■ WHAT THE EXERCISE ASKS
Go to the line with "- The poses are" in the entries below and write out every line from there through the line with "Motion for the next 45", exactly and without pictures.

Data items
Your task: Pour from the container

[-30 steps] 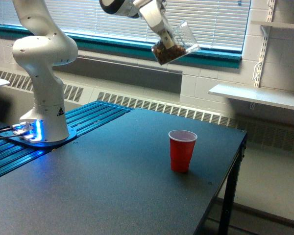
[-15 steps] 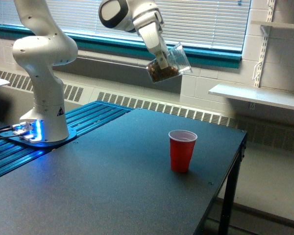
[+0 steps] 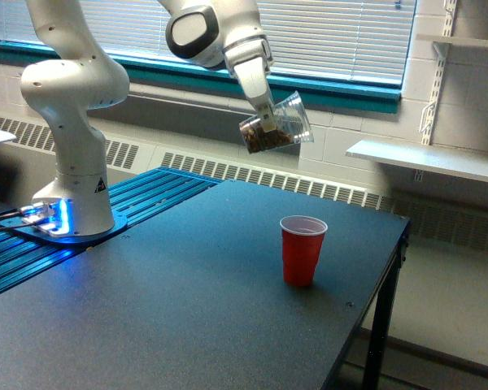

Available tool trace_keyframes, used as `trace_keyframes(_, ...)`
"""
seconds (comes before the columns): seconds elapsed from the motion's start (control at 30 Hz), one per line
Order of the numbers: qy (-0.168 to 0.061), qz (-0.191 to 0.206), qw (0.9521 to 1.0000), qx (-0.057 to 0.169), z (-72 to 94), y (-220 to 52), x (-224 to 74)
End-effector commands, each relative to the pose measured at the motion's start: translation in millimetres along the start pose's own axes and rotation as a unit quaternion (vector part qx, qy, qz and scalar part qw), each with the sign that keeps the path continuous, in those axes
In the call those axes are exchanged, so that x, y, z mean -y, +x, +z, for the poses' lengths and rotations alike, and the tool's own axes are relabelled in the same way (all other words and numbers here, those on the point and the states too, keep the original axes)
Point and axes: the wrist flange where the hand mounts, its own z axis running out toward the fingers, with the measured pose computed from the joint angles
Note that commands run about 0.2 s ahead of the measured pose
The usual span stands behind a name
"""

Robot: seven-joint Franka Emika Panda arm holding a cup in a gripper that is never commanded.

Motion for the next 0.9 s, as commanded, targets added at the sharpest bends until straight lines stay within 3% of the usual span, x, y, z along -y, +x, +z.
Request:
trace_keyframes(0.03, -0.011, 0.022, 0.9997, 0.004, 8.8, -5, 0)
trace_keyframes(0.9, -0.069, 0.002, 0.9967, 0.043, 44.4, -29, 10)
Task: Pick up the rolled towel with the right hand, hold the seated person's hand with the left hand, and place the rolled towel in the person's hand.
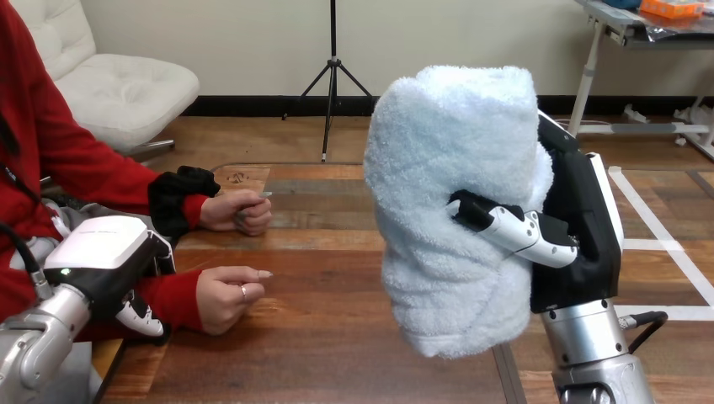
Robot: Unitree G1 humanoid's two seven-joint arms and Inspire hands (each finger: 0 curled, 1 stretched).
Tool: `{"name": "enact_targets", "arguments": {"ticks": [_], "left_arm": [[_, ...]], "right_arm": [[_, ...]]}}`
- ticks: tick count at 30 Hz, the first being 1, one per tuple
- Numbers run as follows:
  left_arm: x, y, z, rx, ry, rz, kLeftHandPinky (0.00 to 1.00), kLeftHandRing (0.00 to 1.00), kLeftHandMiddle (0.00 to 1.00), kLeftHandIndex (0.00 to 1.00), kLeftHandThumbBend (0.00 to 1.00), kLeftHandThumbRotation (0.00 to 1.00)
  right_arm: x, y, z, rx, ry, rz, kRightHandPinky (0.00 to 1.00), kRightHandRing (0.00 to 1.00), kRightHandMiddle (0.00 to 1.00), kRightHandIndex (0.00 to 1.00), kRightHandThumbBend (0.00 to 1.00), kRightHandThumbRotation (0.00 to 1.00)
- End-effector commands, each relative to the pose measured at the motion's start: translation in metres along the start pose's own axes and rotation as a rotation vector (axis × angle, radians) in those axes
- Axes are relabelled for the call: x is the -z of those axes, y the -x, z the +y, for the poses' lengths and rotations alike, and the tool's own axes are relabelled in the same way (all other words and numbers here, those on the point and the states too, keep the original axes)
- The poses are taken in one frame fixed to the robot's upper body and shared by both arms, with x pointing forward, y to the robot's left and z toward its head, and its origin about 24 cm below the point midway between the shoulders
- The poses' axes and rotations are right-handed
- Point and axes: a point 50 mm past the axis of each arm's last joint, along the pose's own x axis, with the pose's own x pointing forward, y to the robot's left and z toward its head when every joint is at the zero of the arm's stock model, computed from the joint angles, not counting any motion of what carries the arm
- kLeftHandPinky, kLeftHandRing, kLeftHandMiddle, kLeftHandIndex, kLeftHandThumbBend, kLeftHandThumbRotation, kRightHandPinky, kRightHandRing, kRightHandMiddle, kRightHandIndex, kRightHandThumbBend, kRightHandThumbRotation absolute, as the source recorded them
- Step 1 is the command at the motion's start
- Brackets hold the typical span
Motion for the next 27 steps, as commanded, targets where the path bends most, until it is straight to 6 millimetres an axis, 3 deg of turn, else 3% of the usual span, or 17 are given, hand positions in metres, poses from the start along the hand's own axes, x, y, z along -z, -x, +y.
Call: {"name": "enact_targets", "arguments": {"ticks": [1, 27], "left_arm": [[-0.017, -0.004, -0.007, 0.012, 0.032, -0.059, 0.41, 0.41, 0.45, 0.45, 0.90, 0.00], [-0.028, -0.002, 0.002, -0.041, 0.089, -0.118, 0.33, 0.37, 0.43, 0.43, 0.89, 0.00]], "right_arm": [[-0.015, -0.026, 0.014, -0.069, -0.025, -0.119, 0.29, 0.37, 0.43, 0.44, 0.76, 0.00], [0.007, -0.034, 0.018, -0.040, 0.035, -0.034, 0.26, 0.35, 0.44, 0.44, 0.72, 0.00]]}}
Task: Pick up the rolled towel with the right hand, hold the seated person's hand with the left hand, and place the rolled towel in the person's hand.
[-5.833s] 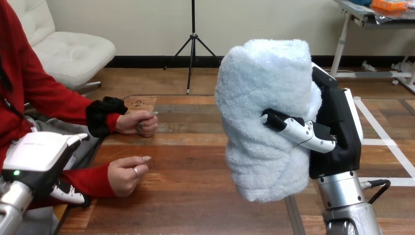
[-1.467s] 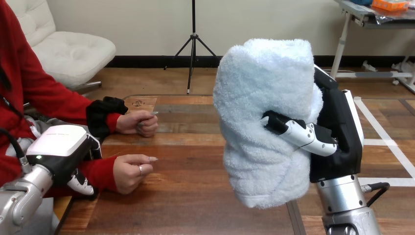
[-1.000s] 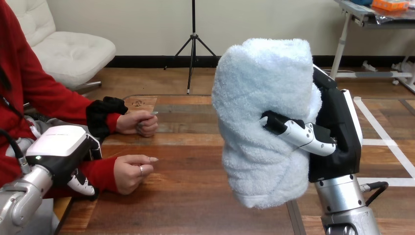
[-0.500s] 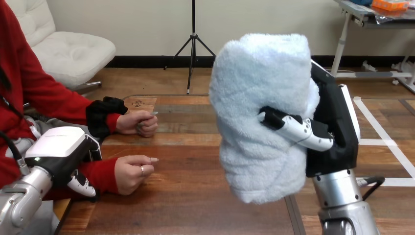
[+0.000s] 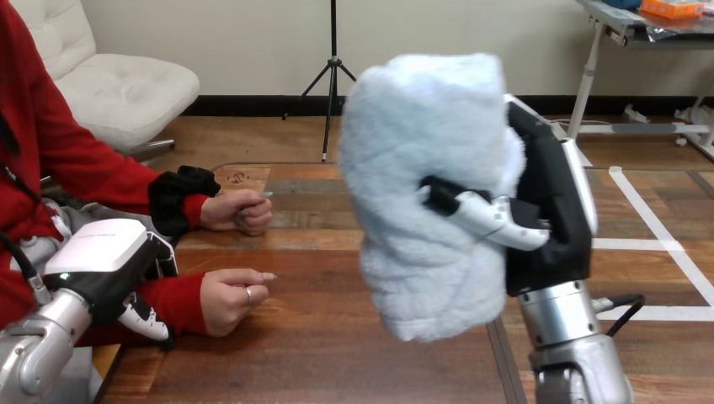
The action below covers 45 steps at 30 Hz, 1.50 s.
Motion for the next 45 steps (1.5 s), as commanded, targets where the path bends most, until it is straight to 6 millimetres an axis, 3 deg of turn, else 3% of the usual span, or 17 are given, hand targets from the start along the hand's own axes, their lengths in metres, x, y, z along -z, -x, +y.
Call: {"name": "enact_targets", "arguments": {"ticks": [1, 30, 45], "left_arm": [[-0.025, -0.006, 0.003, -0.034, 0.041, -0.114, 0.33, 0.37, 0.43, 0.43, 0.89, 0.00], [-0.046, 0.003, 0.019, -0.142, 0.100, -0.205, 0.28, 0.34, 0.40, 0.40, 0.86, 0.00], [-0.058, 0.011, 0.035, -0.192, 0.105, -0.254, 0.30, 0.34, 0.39, 0.39, 0.86, 0.00]], "right_arm": [[-0.005, -0.019, 0.009, -0.026, 0.004, -0.059, 0.26, 0.35, 0.44, 0.44, 0.72, 0.00], [0.022, -0.024, 0.011, -0.025, 0.065, 0.014, 0.29, 0.37, 0.46, 0.45, 0.71, 0.00], [0.031, -0.025, 0.013, -0.011, 0.039, 0.033, 0.29, 0.36, 0.46, 0.45, 0.71, 0.00]]}}
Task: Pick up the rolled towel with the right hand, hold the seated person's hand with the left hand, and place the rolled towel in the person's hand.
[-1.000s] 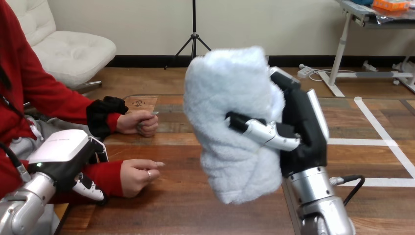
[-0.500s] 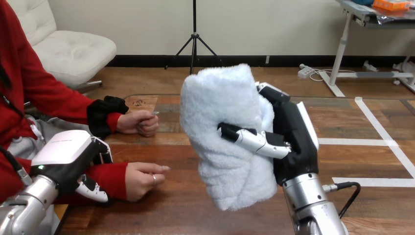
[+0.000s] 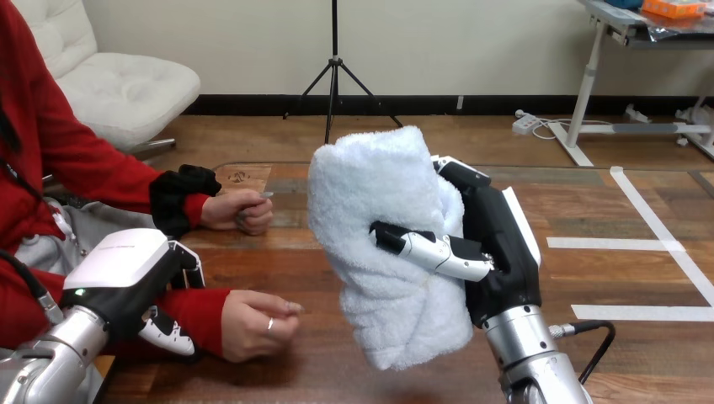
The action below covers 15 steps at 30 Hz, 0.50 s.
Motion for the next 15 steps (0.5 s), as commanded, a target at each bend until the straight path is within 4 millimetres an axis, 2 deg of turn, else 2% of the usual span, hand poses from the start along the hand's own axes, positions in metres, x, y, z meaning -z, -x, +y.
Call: {"name": "enact_targets", "arguments": {"ticks": [1, 15], "left_arm": [[-0.037, -0.012, 0.037, -0.168, 0.027, -0.168, 0.30, 0.34, 0.39, 0.39, 0.86, 0.00], [-0.049, -0.006, 0.052, -0.233, 0.024, -0.233, 0.31, 0.32, 0.37, 0.37, 0.89, 0.00]], "right_arm": [[-0.027, -0.033, 0.016, -0.044, -0.036, -0.176, 0.29, 0.36, 0.46, 0.45, 0.70, 0.00], [-0.016, -0.038, 0.017, -0.051, -0.026, -0.149, 0.31, 0.38, 0.47, 0.46, 0.70, 0.00]]}}
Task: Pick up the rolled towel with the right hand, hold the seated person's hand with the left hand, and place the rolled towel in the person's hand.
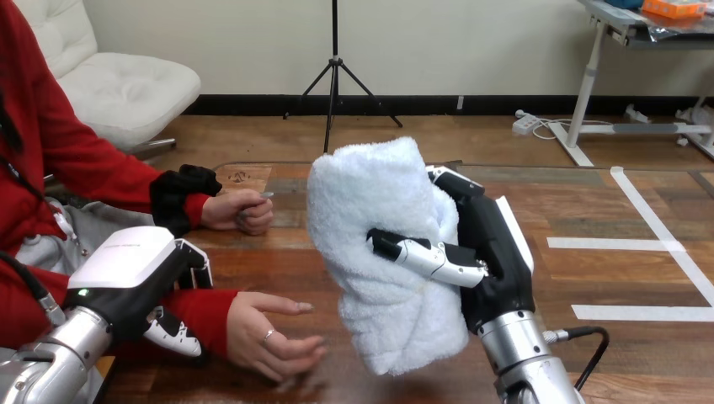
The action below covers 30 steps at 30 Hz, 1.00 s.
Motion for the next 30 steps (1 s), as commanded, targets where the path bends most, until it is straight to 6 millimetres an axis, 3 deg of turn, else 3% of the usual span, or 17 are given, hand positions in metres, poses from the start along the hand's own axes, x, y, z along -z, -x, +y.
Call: {"name": "enact_targets", "arguments": {"ticks": [1, 30], "left_arm": [[-0.041, -0.014, 0.048, -0.219, 0.016, -0.200, 0.31, 0.32, 0.37, 0.37, 0.89, 0.00], [-0.057, -0.011, 0.064, -0.267, 0.011, -0.259, 0.28, 0.30, 0.35, 0.36, 0.89, 0.00]], "right_arm": [[-0.028, -0.038, 0.019, -0.059, -0.020, -0.176, 0.31, 0.38, 0.47, 0.46, 0.70, 0.00], [0.024, -0.052, 0.019, -0.083, 0.110, -0.008, 0.36, 0.42, 0.49, 0.48, 0.73, 0.00]]}}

■ WRITTEN RESPONSE
- The poses are taken in one frame fixed to the robot's upper body and shared by both arms, with x pointing forward, y to the robot's left and z toward its head, and its origin about 24 cm below the point midway between the shoulders
- The poses' axes and rotations are right-handed
- Point and axes: a point 50 mm past the axis of each arm's last joint, along the pose's own x axis, with the pose's own x pointing forward, y to the robot's left and z toward its head when every joint is at the zero of the arm's stock model, computed from the joint angles, not counting any motion of what carries the arm
- kLeftHandPinky, kLeftHandRing, kLeftHandMiddle, kLeftHandIndex, kLeftHandThumbBend, kLeftHandThumbRotation, kRightHandPinky, kRightHandRing, kRightHandMiddle, kRightHandIndex, kRightHandThumbBend, kRightHandThumbRotation absolute, as the source recorded them
- Step 1 is the command at the motion's start
- Brackets hold the typical span
Motion for the next 27 steps, as commanded, targets where the path bends most, until it is straight to 6 millimetres an axis, 3 deg of turn, else 3% of the usual span, or 17 are given, hand positions in metres, poses from the start along the hand's own axes, x, y, z along -z, -x, +y.
Call: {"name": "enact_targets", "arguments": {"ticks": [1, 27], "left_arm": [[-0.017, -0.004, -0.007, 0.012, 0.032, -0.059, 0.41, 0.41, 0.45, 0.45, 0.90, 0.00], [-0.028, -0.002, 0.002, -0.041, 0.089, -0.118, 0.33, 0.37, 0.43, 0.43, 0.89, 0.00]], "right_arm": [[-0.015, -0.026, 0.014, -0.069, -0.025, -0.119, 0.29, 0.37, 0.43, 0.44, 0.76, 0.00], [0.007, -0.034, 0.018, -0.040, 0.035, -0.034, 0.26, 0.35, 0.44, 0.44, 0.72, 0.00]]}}
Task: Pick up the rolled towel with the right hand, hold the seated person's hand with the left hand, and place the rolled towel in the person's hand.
[-5.833s] 
[-1.467s] 
[-1.000s] 
[-0.500s] 
[+0.000s] 
The action below covers 45 steps at 30 Hz, 1.50 s.
Motion for the next 45 steps (1.5 s), as commanded, targets where the path bends most, until it is straight to 6 millimetres an axis, 3 deg of turn, else 3% of the usual span, or 17 are given, hand targets from the start along the hand's own axes, their lengths in metres, x, y, z along -z, -x, +y.

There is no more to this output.